Re-reading that thread the main technical points were:

  • More reliable git bisect because there are no intermediate revisions
  • Cleaner git log output (also because there are no intermediate revisions)

Since our transition to GitHub, git has added the --first-parent flag to both git bisect and git log, and many git GUI tools have been updated to support first-parent filtering.

For those who are unaware, git’s first-parent option ignores commits that are attached to a merged in branch and not part of the branch you’re running against. This has the effect of allowing bisect and log to only operate on the merge commits or individual commits on a branch, and not walk down the trees.

I believe this feature in git addresses the technical concerns, but let me know if I’ve missed something.

LLVM Developer Policy

LLVM project policy for incoming code contributions is a preference to small isolated changes. There are advantages to small commits, like increased contextual information in blame output, easier regression tracking, etc.

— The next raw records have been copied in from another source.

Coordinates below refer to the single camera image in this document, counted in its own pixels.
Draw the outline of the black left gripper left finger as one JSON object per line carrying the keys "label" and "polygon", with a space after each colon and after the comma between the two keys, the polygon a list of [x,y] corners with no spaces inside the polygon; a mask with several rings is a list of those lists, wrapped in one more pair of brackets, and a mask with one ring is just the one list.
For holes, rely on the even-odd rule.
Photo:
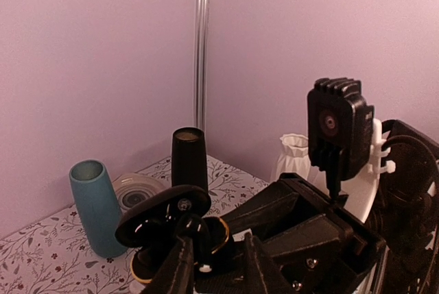
{"label": "black left gripper left finger", "polygon": [[176,244],[166,259],[141,291],[144,293],[193,293],[194,287],[193,240],[188,236],[178,236]]}

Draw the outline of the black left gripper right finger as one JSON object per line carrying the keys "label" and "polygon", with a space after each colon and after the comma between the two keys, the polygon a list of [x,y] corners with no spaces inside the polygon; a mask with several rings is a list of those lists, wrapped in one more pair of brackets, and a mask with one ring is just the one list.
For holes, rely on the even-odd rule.
{"label": "black left gripper right finger", "polygon": [[254,235],[244,236],[244,293],[295,293],[292,285],[282,276],[279,267],[264,250]]}

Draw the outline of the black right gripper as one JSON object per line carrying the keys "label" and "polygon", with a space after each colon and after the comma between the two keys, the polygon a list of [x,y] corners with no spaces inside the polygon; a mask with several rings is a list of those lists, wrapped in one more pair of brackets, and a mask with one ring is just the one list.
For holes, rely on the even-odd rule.
{"label": "black right gripper", "polygon": [[354,293],[385,241],[295,173],[221,216],[239,244],[241,293]]}

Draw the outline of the black gold-trimmed earbud charging case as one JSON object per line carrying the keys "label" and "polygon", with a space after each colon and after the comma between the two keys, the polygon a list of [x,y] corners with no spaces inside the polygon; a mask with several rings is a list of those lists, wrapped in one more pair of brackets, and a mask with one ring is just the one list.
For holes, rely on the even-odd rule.
{"label": "black gold-trimmed earbud charging case", "polygon": [[174,235],[180,218],[188,213],[202,217],[211,235],[213,263],[233,249],[229,226],[220,217],[208,217],[209,193],[194,185],[168,188],[129,209],[120,219],[115,238],[122,245],[137,248],[130,270],[141,284],[149,284],[176,244]]}

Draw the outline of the black wireless earbud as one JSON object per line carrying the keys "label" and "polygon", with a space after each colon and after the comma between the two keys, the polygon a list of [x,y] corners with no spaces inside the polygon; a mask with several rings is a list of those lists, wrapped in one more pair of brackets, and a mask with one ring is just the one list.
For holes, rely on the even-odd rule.
{"label": "black wireless earbud", "polygon": [[174,235],[191,238],[198,270],[202,273],[212,272],[211,235],[202,217],[193,213],[183,215],[176,225]]}

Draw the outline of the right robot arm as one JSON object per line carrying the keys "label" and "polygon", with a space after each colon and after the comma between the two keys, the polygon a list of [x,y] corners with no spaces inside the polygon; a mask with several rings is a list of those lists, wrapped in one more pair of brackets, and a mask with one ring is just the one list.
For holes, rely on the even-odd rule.
{"label": "right robot arm", "polygon": [[365,221],[293,173],[224,215],[251,230],[231,259],[228,283],[244,293],[352,293],[381,260],[378,293],[438,291],[438,144],[412,126],[384,121],[379,187]]}

If we allowed merges of related changes, we keep those benefits. We keep more robust blame information, we keep the ability to bisect main to a single commit that introduces issues. We have a single commit that can be reverted.

Altering our developer policy to allow features to be merged in would enable a review workflow where large changes could be reviewed both as their individual contributing parts and as a whole.

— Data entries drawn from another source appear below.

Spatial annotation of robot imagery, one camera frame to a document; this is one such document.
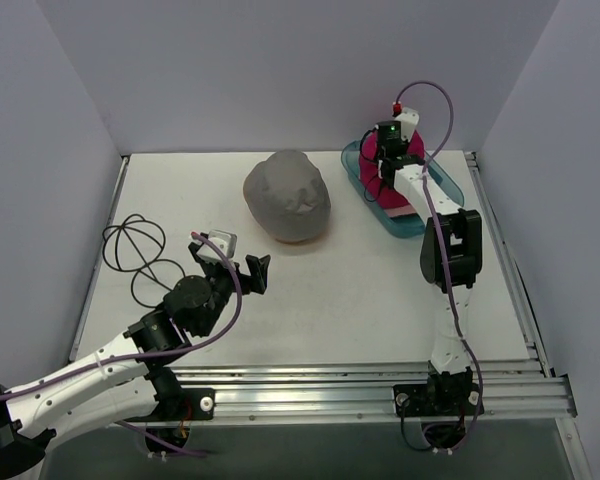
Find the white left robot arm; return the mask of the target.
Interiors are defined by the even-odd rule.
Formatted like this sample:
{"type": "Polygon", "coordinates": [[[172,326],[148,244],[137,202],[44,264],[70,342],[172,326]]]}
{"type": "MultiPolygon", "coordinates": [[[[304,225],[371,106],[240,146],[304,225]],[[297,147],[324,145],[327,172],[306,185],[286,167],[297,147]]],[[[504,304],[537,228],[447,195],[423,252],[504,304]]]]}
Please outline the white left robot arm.
{"type": "Polygon", "coordinates": [[[234,262],[233,241],[193,235],[201,275],[181,278],[139,321],[79,361],[29,384],[0,384],[0,479],[38,465],[53,448],[119,421],[176,420],[186,394],[170,363],[221,338],[213,329],[231,300],[262,295],[270,256],[234,262]]]}

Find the grey bucket hat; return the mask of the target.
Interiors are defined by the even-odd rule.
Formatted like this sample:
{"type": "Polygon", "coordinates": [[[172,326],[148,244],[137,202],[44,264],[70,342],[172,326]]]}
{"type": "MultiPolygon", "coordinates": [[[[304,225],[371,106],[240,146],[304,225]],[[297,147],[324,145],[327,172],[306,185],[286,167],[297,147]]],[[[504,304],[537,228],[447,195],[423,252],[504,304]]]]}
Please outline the grey bucket hat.
{"type": "Polygon", "coordinates": [[[273,239],[302,240],[328,228],[328,188],[302,151],[277,151],[257,163],[243,182],[243,196],[254,220],[273,239]]]}

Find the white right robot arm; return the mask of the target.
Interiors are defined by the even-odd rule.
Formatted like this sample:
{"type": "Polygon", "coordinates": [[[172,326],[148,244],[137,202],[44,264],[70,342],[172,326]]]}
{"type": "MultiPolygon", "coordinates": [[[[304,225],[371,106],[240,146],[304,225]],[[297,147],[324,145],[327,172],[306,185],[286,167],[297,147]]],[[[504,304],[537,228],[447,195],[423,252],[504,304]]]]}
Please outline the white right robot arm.
{"type": "Polygon", "coordinates": [[[451,199],[429,173],[429,162],[409,154],[419,115],[406,110],[375,127],[378,174],[413,207],[425,226],[420,269],[434,294],[435,337],[430,364],[440,375],[471,366],[464,330],[471,289],[483,264],[482,219],[451,199]]]}

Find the magenta baseball cap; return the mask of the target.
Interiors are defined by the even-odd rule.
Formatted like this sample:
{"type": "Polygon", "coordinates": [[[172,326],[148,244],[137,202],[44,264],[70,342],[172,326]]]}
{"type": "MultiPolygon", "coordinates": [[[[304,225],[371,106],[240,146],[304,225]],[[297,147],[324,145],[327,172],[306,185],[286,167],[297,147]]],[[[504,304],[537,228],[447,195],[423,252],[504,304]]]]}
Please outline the magenta baseball cap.
{"type": "Polygon", "coordinates": [[[376,133],[372,131],[362,141],[358,158],[359,178],[366,190],[367,199],[374,200],[384,210],[410,205],[409,201],[387,182],[386,175],[374,159],[375,151],[376,133]]]}

This would require to amend/rebase/force-push through the iteration of the reviews right? In this case how does one follow the review threads across these force-pushes when the review spans different reviewers / area of the project / revisions? GitHub UI does not have a good reputation at the moment for this (admittedly it may be improving).

Why is it an advantage? My impression is that it is a deficiency but I may be missing some arguments.

In these rare cases, I’ve been sending the two phab revision, but squashing them before push. This isn’t the common case I’ve seen for stacked revision though where each change stands in itself.

--first-parent is great, but the current status makes it so that commits in stack are approved and landed individually: they also get tested, bisected, and reverted individually. We’d lose all this.
Also the log for --first-parent because less readable by pointing to the merge commit instead of the commit that touches the file.
For example in TensorFlow right now:

$ git log -n 3 tensorflow/core/kernels/resource_variable_ops.cc 
commit 0409fd1cffa6342561c497756d276499f71a9df7
Author: Jeff <jefferycole100@gmail.com>
Date:   Thu Jul 28 00:10:38 2022

    Fixed spacing

commit 29c264087a94834da2758210a3b2bd058c825227
Author: Jeff <jefferycole100@gmail.com>
Date:   Thu Jul 28 00:00:50 2022

    Register more types for AssignVariableOp

commit 769eddaf479c8debead9a59a72617d6ed6f0fe10
Author: Jean-Baptiste Lespiau <jblespiau@google.com>
Date:   Wed Jun 1 03:13:29 2022

    Replace `tensorflow::Status::OK()` with tensorflow::OkStatus()`.
    
    PiperOrigin-RevId: 452199902

But with first-parent:

$ git log --first-parent -n 2 tensorflow/core/kernels/resource_variable_ops.cc 
commit 9c204384df41bf354e76aecfb8ddb58f637b2b5e
Merge: fd04e10f93ba 0409fd1cffa6
Author: TensorFlower Gardener <gardener@tensorflow.org>
Date:   Mon Aug 22 19:26:28 2022

    Merge pull request #56936 from jswag180:master
    
    PiperOrigin-RevId: 469253884

commit 769eddaf479c8debead9a59a72617d6ed6f0fe10
Author: Jean-Baptiste Lespiau <jblespiau@google.com>
Date:   Wed Jun 1 03:13:29 2022

    Replace `tensorflow::Status::OK()` with tensorflow::OkStatus()`.
    
    PiperOrigin-RevId: 452199902

The first two commits belonged to what would be for us a “stack” in a pull-request and we just see the merge instead.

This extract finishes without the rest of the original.